Of all the entries below, retype only the lines from the one with "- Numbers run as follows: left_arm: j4" through the one with "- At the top", exactly as they appear.

------------------------------------------------------------

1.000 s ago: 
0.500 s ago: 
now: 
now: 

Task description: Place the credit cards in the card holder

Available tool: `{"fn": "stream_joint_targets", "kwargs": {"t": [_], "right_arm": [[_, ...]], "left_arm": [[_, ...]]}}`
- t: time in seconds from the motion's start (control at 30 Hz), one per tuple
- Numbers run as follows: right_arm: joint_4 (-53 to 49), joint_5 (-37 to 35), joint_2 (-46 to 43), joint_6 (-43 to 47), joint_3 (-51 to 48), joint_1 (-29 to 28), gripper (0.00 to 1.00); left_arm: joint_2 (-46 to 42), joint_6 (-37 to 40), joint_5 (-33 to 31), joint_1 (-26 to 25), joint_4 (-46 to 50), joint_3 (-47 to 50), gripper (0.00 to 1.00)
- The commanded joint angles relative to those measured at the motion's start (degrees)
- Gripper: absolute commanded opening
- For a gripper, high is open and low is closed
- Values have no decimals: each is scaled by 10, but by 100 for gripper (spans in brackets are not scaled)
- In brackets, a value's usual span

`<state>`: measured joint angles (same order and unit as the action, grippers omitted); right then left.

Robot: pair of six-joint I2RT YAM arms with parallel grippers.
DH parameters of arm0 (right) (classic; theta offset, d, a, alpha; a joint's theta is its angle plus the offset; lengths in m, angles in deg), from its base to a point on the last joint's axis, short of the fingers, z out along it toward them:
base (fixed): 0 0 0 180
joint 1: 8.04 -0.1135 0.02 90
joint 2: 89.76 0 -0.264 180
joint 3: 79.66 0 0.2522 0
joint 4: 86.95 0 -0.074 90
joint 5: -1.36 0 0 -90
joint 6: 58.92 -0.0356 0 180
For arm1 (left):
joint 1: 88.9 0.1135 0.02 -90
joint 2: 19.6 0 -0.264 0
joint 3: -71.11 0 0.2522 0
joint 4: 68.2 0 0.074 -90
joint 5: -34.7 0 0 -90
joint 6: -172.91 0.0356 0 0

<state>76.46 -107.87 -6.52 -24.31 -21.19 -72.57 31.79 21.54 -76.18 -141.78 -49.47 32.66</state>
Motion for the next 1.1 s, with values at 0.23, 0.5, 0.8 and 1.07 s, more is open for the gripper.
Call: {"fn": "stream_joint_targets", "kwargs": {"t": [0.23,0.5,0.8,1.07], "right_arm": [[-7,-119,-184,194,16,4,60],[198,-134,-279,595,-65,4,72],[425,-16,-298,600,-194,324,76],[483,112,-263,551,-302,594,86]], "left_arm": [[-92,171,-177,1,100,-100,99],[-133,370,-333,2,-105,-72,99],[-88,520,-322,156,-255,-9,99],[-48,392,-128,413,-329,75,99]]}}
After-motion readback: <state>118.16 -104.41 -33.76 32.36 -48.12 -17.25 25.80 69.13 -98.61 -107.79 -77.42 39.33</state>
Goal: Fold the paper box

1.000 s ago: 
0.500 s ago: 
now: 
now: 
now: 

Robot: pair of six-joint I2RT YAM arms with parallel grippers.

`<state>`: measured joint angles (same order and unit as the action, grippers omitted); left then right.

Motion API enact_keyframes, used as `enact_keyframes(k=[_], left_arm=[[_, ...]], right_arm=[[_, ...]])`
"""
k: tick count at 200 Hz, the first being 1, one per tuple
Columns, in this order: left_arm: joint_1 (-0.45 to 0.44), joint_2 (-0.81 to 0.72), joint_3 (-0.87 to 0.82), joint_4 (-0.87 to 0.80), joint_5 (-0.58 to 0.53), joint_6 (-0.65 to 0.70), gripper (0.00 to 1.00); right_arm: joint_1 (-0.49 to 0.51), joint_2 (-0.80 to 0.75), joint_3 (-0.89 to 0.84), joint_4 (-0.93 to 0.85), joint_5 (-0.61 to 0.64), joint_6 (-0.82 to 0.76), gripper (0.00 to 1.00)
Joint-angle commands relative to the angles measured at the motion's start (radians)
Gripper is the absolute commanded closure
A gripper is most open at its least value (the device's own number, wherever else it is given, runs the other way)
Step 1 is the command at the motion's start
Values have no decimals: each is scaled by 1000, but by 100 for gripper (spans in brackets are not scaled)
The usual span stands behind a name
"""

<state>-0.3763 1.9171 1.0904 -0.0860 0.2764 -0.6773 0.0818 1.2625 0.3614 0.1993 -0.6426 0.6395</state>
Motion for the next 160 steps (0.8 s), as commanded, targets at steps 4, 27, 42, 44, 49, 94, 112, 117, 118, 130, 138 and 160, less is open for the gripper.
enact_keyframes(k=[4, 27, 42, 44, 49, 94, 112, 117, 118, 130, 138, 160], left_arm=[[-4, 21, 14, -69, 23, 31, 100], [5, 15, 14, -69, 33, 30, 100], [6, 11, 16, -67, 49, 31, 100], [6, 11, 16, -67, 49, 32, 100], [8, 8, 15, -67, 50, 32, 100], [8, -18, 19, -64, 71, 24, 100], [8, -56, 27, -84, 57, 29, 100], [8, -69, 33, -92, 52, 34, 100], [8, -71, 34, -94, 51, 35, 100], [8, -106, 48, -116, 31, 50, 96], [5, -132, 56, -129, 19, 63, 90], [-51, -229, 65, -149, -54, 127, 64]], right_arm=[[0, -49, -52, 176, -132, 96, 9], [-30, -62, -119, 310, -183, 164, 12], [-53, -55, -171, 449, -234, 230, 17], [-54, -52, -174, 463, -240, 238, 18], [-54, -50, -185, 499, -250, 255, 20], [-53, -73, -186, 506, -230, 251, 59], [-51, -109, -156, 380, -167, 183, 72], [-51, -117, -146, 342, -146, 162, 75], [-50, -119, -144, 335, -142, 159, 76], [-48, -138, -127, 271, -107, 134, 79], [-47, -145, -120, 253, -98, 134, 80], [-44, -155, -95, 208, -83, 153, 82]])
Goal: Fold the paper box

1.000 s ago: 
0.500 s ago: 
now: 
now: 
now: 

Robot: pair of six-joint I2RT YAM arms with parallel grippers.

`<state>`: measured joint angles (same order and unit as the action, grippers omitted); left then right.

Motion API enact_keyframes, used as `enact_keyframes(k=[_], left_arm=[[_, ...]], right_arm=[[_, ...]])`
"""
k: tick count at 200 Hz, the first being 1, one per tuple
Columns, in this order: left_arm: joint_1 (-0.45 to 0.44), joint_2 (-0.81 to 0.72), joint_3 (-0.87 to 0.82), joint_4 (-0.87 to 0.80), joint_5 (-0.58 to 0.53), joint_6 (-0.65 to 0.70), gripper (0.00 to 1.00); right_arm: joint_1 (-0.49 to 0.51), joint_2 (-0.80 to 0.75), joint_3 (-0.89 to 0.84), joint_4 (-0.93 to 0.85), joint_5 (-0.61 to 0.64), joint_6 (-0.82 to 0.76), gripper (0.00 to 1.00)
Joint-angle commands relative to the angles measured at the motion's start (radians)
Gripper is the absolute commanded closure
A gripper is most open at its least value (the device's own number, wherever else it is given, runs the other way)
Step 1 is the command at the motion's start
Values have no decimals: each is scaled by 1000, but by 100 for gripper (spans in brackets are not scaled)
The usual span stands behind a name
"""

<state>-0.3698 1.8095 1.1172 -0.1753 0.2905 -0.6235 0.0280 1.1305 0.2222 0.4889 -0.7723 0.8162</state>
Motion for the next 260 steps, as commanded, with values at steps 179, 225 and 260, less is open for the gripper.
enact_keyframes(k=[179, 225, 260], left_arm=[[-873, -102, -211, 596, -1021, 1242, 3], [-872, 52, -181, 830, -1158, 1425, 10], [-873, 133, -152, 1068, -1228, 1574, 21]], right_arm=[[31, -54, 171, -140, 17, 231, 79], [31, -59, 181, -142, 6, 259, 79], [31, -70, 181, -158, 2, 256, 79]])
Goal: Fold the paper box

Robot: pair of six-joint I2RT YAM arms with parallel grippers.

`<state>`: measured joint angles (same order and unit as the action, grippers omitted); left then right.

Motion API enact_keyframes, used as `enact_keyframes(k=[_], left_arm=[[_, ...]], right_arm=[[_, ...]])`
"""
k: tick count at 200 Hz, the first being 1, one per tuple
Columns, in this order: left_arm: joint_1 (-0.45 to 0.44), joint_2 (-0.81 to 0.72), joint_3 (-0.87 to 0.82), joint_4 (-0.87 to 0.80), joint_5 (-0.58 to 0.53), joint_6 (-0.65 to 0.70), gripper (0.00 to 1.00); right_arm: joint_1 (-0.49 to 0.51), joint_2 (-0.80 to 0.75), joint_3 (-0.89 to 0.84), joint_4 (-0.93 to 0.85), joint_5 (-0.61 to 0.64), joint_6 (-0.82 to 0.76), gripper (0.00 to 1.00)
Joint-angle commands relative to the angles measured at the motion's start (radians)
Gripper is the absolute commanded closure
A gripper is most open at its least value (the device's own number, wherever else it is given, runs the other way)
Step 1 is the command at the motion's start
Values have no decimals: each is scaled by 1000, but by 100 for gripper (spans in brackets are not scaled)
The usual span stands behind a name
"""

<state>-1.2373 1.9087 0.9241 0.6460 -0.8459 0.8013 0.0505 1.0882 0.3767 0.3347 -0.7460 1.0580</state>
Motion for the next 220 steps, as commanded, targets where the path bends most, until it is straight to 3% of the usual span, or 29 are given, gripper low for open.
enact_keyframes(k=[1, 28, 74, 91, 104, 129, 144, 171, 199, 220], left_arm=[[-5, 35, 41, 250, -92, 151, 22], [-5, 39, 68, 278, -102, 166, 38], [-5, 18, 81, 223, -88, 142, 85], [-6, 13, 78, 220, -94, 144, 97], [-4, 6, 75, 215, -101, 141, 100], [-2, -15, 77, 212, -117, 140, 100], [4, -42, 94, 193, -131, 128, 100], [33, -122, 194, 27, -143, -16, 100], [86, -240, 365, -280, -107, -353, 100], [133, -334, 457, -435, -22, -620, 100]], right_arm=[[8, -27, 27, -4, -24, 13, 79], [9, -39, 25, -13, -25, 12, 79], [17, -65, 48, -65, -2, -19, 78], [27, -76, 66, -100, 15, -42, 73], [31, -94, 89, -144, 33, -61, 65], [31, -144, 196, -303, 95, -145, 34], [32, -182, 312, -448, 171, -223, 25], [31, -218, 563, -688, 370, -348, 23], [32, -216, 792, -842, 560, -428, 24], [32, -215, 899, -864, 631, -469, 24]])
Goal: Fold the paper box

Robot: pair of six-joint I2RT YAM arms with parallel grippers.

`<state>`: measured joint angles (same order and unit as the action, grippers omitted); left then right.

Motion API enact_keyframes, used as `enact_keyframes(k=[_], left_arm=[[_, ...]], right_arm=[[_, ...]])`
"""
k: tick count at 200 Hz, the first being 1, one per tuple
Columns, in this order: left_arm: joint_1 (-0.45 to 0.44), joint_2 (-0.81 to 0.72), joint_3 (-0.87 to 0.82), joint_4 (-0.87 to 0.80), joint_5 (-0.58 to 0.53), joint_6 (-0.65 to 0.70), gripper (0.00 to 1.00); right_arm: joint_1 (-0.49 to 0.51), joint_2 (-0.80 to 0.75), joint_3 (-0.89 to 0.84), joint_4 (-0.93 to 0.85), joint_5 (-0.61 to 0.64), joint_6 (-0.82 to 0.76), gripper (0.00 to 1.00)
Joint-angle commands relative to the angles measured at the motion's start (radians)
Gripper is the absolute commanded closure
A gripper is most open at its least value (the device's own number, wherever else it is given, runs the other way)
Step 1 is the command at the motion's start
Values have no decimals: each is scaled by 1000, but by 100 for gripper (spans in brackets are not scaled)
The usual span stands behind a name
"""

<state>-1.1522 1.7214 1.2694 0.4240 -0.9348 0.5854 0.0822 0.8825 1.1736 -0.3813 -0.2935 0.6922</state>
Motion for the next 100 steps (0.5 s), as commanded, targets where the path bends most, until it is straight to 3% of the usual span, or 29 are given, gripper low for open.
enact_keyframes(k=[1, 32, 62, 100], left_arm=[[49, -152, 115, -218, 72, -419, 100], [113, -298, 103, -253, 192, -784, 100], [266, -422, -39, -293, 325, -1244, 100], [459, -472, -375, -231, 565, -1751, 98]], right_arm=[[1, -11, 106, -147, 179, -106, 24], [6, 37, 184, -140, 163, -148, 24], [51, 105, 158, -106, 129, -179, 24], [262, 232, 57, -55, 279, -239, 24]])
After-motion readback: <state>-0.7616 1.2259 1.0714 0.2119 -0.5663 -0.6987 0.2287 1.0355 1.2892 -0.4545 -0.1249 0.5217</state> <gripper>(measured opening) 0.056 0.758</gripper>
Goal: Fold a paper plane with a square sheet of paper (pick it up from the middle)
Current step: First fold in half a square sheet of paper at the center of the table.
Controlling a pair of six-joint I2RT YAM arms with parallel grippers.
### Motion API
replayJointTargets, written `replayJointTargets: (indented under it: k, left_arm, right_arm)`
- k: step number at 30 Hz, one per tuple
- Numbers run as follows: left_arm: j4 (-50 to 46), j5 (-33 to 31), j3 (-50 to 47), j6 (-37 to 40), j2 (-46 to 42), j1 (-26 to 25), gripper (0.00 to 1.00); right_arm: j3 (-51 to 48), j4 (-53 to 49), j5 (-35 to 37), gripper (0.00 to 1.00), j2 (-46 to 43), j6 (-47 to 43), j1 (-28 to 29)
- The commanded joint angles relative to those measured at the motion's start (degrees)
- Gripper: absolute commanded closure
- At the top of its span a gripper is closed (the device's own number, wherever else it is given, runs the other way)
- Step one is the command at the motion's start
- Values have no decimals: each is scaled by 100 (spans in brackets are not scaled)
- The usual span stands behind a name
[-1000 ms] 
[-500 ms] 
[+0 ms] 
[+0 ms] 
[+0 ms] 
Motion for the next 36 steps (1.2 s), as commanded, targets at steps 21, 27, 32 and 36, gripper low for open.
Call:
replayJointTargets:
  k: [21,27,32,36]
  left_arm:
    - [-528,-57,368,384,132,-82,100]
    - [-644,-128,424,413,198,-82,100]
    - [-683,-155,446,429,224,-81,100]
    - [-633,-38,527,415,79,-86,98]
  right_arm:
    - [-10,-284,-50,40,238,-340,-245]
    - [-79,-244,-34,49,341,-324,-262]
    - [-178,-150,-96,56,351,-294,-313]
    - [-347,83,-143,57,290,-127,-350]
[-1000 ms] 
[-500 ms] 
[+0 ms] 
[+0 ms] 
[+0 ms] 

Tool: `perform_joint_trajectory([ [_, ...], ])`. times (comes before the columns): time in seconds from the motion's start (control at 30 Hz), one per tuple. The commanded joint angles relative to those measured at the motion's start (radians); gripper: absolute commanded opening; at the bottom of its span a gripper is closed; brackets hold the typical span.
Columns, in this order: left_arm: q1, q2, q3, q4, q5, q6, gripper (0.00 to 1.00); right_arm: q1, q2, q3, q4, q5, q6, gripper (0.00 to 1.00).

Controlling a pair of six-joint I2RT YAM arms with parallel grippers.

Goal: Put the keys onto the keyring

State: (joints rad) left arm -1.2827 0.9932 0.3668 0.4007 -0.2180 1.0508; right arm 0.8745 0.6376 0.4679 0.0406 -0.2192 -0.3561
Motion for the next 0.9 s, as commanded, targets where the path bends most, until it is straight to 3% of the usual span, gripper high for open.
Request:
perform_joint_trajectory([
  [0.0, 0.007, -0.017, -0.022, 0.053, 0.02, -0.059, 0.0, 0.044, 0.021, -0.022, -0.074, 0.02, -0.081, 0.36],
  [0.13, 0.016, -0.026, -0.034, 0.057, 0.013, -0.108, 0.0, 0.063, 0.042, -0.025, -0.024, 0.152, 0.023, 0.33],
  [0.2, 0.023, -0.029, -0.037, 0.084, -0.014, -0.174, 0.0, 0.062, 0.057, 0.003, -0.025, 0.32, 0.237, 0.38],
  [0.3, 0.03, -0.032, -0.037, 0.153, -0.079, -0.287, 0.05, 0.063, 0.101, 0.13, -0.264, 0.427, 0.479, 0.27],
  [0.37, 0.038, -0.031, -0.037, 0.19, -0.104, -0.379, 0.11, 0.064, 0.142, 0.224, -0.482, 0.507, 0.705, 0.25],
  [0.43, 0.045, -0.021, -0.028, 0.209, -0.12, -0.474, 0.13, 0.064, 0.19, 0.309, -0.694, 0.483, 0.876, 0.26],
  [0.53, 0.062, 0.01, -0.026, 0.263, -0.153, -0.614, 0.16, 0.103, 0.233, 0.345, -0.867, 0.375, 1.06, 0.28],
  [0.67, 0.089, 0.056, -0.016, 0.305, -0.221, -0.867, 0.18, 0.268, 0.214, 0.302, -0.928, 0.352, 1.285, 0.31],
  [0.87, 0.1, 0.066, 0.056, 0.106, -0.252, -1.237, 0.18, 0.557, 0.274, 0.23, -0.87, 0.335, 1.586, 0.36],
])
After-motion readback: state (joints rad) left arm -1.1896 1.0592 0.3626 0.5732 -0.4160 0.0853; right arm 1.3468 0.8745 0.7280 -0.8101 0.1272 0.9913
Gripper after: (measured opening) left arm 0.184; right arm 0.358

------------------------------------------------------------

SOLUTION TO THE EXERCISE:
- Numbers run as follows: left_arm: j4 (-50 to 46), j5 (-33 to 31), j3 (-50 to 47), j6 (-37 to 40), j2 (-46 to 42), j1 (-26 to 25), gripper (0.00 to 1.00); right_arm: j3 (-51 to 48), j4 (-53 to 49), j5 (-35 to 37), gripper (0.00 to 1.00), j2 (-46 to 43), j6 (-47 to 43), j1 (-28 to 29)
- The commanded joint angles relative to those measured at the motion's start (degrees)
- Gripper: absolute commanded closure
- At the top of its span a gripper is closed (the device's own number, wherever else it is given, runs the other way)

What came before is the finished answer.